New Maps Show Cascadia Tsunami Impacts for Anacortes, Bellingham
News Date: 
July 2, 2018

Study shows waves that will arrive 1.5 hours after Cascadia quake

The Washington State Department of Natural Resources (DNR) published today new maps showing the likely impacts to communities on the north Salish Sea mainland from a tsunami generated by a magnitude 9 earthquake on the Cascadia subduction zone.
These new maps are prepared by the Washington Geological Survey, a division of DNR, and are intended to help local officials prepare evacuation and recovery plans.
“Earthquakes and tsunamis are very real threats that we must be proactive in preparing for,” said Commissioner of Public Lands Hilary Franz. “That’s why DNR’s team of highly-trained geologists works each day to ensure our communities have the information they need to prepare and be safe.”
The new modeling uses a simulated magnitude 9 earthquake on the Cascadia subduction zone – an event that geologic history shows occurring approximately every 2,500 years. This modeling follows building code standards for critical facilities, and assumes greater inundation than previous modeling so communities can plan for worst outcomes.

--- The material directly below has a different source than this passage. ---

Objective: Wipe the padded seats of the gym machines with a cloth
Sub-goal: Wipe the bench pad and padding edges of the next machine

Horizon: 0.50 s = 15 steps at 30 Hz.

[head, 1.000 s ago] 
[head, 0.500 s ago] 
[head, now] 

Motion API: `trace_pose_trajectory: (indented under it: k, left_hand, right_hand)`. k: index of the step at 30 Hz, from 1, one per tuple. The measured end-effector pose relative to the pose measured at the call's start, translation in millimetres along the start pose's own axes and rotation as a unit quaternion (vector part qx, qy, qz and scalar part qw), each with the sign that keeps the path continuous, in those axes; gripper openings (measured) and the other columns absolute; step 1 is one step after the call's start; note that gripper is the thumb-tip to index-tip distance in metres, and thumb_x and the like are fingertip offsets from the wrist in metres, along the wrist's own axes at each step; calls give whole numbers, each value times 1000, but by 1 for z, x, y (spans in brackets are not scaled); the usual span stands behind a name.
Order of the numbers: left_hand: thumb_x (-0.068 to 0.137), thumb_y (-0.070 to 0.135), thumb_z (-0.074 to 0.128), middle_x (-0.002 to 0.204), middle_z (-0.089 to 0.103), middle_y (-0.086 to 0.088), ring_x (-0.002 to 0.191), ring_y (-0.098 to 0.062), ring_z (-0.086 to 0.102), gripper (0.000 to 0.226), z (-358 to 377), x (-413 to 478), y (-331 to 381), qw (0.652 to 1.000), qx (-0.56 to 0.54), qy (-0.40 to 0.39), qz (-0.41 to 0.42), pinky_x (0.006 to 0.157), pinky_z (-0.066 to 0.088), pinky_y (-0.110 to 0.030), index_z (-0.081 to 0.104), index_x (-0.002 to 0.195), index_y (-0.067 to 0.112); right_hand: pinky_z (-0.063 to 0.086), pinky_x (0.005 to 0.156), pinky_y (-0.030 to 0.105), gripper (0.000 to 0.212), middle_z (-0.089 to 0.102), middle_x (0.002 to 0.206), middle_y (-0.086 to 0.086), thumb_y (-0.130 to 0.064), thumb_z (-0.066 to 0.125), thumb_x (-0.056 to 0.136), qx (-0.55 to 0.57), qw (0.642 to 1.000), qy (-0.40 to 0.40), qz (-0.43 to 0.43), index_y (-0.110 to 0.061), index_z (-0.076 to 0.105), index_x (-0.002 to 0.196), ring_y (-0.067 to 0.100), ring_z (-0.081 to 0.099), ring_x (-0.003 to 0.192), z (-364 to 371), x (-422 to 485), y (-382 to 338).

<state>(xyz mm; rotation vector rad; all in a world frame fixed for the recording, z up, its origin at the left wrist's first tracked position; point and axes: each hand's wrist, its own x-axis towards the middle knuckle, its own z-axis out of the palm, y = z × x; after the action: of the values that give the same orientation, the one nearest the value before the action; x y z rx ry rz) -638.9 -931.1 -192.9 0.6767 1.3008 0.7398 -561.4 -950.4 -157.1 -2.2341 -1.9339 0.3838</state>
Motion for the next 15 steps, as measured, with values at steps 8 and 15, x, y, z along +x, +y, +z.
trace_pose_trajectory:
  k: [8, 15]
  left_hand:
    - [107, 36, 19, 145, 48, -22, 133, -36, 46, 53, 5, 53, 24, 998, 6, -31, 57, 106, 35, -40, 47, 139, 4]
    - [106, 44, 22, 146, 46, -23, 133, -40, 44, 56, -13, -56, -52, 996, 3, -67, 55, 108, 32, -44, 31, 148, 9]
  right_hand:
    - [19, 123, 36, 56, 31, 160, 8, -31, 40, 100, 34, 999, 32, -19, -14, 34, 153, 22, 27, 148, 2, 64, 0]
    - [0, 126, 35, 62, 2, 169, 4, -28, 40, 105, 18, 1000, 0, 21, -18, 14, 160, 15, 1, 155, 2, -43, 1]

This modeling indicates the first tsunami waves will reach the Anacortes/Bellingham areas about 1.5 hours after the Cascadia earthquake, with inundation depths as high as 18 feet and current velocities in excess of 20 knots. Tsunami inundation is expected to continue for more than 8 hours.

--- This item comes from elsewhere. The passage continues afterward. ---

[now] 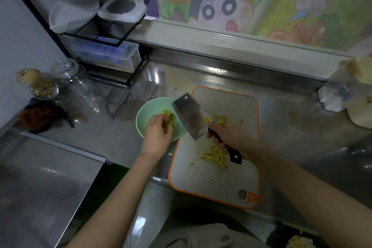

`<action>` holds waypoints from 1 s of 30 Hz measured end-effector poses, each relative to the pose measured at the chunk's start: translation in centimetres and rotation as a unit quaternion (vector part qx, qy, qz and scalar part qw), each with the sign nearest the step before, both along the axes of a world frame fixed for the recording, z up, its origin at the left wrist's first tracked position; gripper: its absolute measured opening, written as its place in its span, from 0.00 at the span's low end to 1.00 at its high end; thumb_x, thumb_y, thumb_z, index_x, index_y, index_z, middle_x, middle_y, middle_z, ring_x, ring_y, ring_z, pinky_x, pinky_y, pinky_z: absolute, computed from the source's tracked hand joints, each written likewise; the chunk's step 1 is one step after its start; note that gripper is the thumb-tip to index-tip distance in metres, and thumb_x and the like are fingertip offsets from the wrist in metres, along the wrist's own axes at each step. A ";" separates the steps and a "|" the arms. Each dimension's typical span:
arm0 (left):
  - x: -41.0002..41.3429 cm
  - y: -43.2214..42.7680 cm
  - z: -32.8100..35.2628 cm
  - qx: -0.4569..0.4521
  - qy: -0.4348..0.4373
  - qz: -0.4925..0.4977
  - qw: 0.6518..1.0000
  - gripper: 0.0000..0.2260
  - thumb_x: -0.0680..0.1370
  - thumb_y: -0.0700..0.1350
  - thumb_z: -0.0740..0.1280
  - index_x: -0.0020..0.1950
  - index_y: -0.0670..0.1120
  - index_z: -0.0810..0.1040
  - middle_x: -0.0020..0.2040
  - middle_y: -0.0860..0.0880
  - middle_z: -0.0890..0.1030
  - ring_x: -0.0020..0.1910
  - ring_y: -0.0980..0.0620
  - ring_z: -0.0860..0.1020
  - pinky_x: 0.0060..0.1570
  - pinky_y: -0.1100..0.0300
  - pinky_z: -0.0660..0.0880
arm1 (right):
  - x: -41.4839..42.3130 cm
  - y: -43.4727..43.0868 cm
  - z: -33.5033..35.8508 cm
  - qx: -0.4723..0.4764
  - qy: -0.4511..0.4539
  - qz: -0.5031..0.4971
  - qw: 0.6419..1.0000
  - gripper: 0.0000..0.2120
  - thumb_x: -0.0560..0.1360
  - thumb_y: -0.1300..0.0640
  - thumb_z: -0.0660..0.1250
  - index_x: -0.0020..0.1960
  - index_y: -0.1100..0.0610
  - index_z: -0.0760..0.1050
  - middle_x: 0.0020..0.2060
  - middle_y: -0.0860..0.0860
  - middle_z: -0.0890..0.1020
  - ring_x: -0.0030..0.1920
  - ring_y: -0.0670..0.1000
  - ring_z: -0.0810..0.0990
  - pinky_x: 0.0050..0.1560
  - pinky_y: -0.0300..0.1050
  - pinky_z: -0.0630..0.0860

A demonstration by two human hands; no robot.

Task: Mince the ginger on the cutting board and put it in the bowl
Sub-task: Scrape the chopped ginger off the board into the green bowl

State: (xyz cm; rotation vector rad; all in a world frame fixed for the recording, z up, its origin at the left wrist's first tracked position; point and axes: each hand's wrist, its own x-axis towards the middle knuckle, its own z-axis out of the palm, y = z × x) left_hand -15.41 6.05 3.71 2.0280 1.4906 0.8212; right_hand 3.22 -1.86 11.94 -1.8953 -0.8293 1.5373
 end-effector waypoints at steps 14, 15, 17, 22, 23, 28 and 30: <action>-0.6 0.3 -1.1 -0.045 0.203 -0.010 0.978 0.15 0.74 0.52 0.61 0.57 0.47 0.77 0.49 0.45 0.81 0.58 0.43 0.72 0.61 0.51 0.63 | 0.3 -2.4 -2.0 0.032 0.035 -0.060 0.997 0.18 0.80 0.47 0.58 0.39 0.60 0.73 0.25 0.50 0.70 0.22 0.45 0.66 0.21 0.36 0.65; -0.6 -0.2 -0.8 -0.008 0.175 -0.022 0.984 0.14 0.74 0.51 0.60 0.53 0.46 0.78 0.46 0.44 0.80 0.54 0.42 0.73 0.55 0.52 0.66 | 0.3 -2.5 -2.1 0.034 0.038 -0.067 0.996 0.19 0.80 0.47 0.58 0.39 0.59 0.73 0.26 0.50 0.70 0.22 0.46 0.66 0.21 0.36 0.65; -0.8 -1.4 -1.0 0.072 0.139 -0.069 0.985 0.13 0.72 0.49 0.58 0.48 0.44 0.77 0.42 0.44 0.79 0.47 0.43 0.74 0.48 0.52 0.70 | 0.4 -2.7 -2.4 0.037 0.044 -0.086 0.995 0.19 0.80 0.47 0.58 0.39 0.59 0.73 0.26 0.50 0.70 0.22 0.46 0.66 0.21 0.37 0.65; -1.9 -4.7 -3.2 0.140 0.183 -0.207 0.951 0.09 0.73 0.47 0.58 0.42 0.44 0.74 0.37 0.47 0.76 0.37 0.46 0.76 0.38 0.58 0.70 | 0.2 -3.8 -3.5 0.052 0.037 -0.125 0.990 0.18 0.80 0.48 0.58 0.38 0.60 0.72 0.25 0.51 0.70 0.21 0.46 0.66 0.21 0.37 0.65; -2.3 -5.1 -3.8 0.132 0.198 -0.212 0.948 0.09 0.72 0.48 0.57 0.41 0.45 0.73 0.36 0.48 0.76 0.35 0.47 0.76 0.34 0.58 0.71 | 0.1 -4.0 -3.8 0.052 0.038 -0.130 0.989 0.18 0.80 0.48 0.58 0.38 0.60 0.72 0.25 0.50 0.70 0.21 0.46 0.66 0.21 0.37 0.65; -3.9 -4.7 -5.9 -0.036 0.226 -0.135 0.964 0.11 0.74 0.49 0.57 0.50 0.44 0.74 0.46 0.44 0.79 0.44 0.41 0.79 0.40 0.52 0.75 | -0.3 -5.1 -4.9 0.032 0.047 -0.144 0.988 0.18 0.80 0.49 0.58 0.39 0.61 0.72 0.24 0.51 0.69 0.19 0.45 0.66 0.21 0.36 0.65; -4.0 -4.1 -6.4 -0.094 0.235 -0.099 0.962 0.09 0.75 0.45 0.61 0.54 0.44 0.74 0.51 0.42 0.79 0.50 0.40 0.78 0.45 0.51 0.74 | -0.6 -5.5 -5.1 0.026 0.047 -0.147 0.988 0.18 0.80 0.49 0.58 0.40 0.62 0.72 0.25 0.51 0.69 0.19 0.45 0.66 0.21 0.36 0.65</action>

The information will be added DNR’s Geologic Information Portal later this year.
Geology in the Public Interest
Under the guidance of Commissioner of Public Lands Hilary Franz, the Washington Geological Survey works to ensure the safety and economic well-being of Washington’s citizens from geologic events. The Survey is the primary source of geological products and services for Washington’s government agencies, businesses, and the public.